= What you have to do =
Tally the lines containing "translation" in this data. Respond with the tally alone.

[Items from a dataset]
☆ ☆ ☆ ☆ ☆

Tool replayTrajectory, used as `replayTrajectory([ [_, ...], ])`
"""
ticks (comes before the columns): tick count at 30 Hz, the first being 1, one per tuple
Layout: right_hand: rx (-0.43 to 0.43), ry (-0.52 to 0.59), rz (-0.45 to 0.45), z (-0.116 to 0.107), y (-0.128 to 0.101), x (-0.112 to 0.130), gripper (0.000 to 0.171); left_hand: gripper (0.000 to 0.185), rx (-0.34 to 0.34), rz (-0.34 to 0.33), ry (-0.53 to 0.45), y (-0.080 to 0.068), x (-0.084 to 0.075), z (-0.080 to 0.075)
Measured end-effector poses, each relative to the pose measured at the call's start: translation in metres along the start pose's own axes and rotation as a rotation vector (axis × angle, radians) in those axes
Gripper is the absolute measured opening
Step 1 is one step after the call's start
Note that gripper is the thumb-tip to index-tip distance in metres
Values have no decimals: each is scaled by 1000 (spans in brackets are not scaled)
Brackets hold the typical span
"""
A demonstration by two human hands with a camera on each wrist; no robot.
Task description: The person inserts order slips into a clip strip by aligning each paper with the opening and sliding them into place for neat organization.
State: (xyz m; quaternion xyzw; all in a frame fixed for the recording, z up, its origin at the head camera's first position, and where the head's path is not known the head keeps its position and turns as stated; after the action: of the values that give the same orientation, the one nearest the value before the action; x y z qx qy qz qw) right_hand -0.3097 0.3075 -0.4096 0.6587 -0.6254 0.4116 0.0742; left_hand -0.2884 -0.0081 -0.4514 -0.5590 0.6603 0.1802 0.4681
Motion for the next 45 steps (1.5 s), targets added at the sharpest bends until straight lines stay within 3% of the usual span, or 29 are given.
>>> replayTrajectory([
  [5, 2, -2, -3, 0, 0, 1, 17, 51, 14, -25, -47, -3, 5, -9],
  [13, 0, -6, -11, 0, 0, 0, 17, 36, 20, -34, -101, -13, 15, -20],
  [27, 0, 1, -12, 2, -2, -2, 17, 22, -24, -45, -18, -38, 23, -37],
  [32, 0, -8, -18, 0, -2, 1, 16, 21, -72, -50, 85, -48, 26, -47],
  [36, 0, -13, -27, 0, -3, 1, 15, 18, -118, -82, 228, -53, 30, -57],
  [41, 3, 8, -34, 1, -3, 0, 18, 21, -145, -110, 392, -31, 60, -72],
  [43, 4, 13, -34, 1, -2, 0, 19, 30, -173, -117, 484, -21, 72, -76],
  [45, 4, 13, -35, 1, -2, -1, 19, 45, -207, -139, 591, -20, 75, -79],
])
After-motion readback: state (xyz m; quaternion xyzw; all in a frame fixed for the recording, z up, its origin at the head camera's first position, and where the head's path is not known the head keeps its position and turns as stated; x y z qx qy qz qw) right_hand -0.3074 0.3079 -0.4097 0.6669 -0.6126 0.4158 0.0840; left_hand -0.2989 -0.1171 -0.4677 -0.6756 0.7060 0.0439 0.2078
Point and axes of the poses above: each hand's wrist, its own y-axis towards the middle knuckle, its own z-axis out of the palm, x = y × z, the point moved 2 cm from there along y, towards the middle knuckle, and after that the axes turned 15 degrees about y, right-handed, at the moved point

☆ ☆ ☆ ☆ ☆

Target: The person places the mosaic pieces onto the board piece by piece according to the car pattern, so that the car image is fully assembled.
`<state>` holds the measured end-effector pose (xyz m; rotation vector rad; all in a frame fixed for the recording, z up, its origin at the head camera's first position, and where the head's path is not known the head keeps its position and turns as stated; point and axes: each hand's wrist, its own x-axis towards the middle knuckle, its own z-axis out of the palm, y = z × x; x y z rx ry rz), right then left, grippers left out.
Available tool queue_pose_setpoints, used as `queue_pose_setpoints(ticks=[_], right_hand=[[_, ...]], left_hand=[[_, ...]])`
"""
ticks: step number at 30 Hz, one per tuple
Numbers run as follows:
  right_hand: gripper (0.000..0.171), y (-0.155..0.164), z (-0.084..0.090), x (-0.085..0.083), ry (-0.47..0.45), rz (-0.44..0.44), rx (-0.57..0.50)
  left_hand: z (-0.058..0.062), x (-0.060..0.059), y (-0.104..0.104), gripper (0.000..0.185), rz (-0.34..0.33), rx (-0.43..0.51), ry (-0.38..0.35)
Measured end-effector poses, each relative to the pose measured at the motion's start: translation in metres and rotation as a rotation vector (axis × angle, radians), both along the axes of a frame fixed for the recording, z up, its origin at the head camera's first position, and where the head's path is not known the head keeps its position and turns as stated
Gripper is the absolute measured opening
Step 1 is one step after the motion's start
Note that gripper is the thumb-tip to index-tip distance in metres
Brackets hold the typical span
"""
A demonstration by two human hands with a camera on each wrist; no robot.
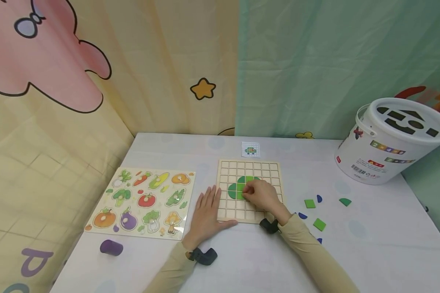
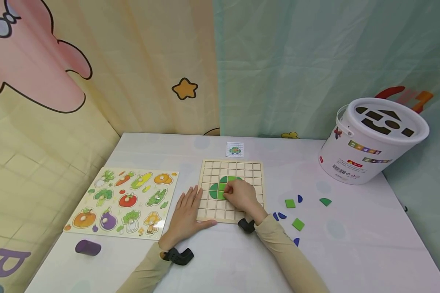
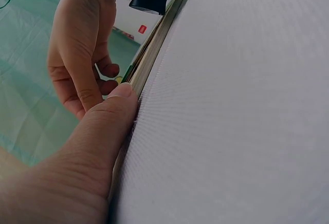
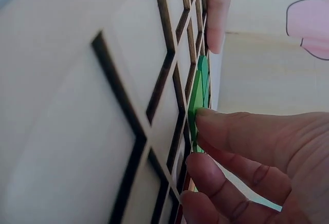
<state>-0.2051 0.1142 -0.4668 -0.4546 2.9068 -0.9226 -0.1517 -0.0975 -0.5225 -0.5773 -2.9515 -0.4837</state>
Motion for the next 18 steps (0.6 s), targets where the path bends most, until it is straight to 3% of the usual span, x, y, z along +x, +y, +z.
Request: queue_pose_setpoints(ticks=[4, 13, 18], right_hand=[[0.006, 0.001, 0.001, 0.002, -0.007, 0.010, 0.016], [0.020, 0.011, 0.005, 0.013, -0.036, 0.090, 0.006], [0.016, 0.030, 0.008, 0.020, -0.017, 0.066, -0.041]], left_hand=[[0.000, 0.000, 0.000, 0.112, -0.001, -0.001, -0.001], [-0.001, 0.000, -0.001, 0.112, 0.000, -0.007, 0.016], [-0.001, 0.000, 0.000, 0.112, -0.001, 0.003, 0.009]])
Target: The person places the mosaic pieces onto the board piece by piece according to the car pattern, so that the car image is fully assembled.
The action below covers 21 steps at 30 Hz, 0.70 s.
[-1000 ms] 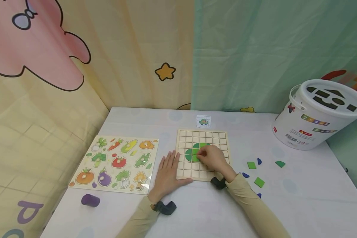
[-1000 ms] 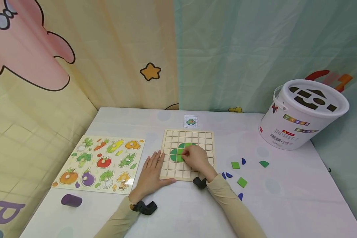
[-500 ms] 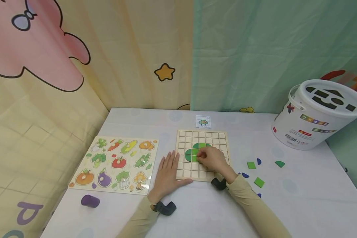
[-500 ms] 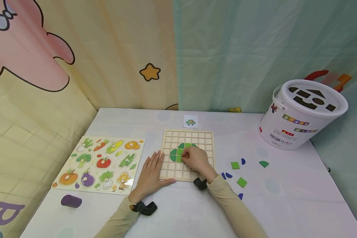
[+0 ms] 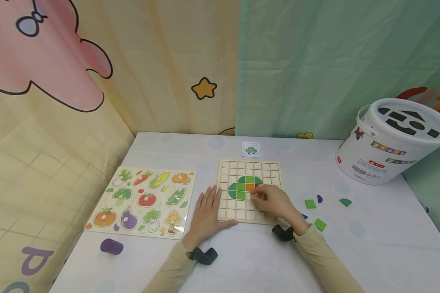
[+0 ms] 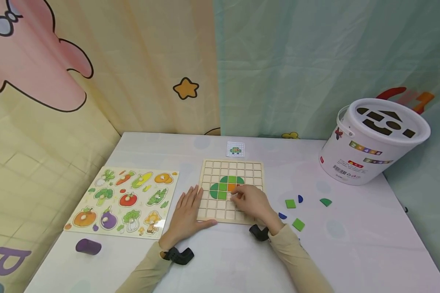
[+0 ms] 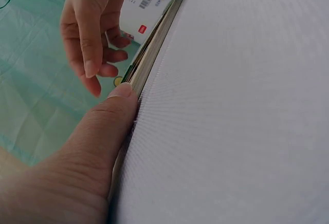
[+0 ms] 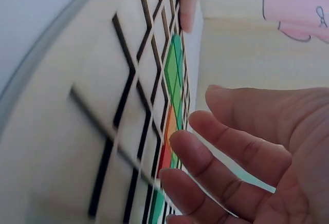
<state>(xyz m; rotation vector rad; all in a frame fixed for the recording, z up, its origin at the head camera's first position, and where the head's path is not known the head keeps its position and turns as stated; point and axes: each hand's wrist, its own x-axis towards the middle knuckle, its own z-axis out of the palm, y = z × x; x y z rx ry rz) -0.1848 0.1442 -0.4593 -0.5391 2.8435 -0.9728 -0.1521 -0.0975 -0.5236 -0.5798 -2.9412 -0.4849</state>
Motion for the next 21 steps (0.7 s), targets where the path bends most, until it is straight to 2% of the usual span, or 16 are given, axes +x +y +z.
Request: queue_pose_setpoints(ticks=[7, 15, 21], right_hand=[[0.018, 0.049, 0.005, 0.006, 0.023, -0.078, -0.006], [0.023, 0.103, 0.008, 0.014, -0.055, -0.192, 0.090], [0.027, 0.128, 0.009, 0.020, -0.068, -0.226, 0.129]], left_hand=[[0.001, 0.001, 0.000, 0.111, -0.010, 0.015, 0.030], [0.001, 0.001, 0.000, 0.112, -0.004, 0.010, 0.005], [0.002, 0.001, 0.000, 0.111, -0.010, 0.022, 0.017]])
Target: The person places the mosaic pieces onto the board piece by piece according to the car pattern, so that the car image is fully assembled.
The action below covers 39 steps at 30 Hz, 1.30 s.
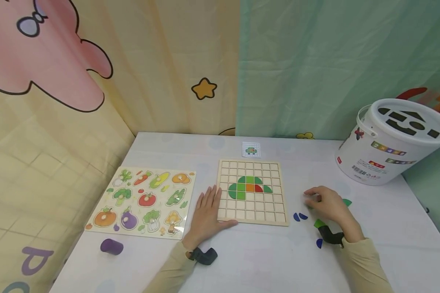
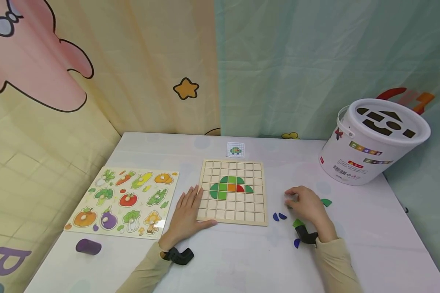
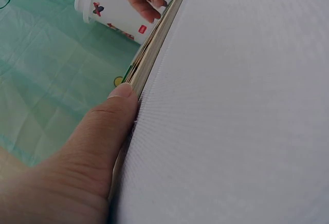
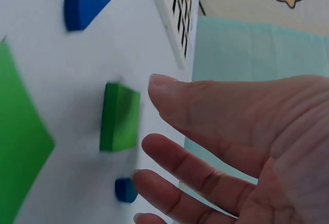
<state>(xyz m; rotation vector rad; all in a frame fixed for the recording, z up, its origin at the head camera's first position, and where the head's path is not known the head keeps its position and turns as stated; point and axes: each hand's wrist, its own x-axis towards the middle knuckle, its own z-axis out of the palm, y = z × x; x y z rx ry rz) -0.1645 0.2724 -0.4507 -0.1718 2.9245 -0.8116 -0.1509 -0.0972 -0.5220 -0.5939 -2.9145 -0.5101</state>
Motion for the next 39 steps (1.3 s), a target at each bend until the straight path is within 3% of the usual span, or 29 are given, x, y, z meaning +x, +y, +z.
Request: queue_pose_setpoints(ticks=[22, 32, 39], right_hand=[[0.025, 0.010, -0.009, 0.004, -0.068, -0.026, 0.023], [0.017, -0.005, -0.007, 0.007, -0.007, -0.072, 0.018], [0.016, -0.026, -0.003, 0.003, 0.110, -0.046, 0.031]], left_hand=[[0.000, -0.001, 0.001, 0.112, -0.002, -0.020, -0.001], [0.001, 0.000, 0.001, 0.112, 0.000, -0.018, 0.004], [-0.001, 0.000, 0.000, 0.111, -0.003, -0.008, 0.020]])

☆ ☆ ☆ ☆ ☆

= Completed exercise =
2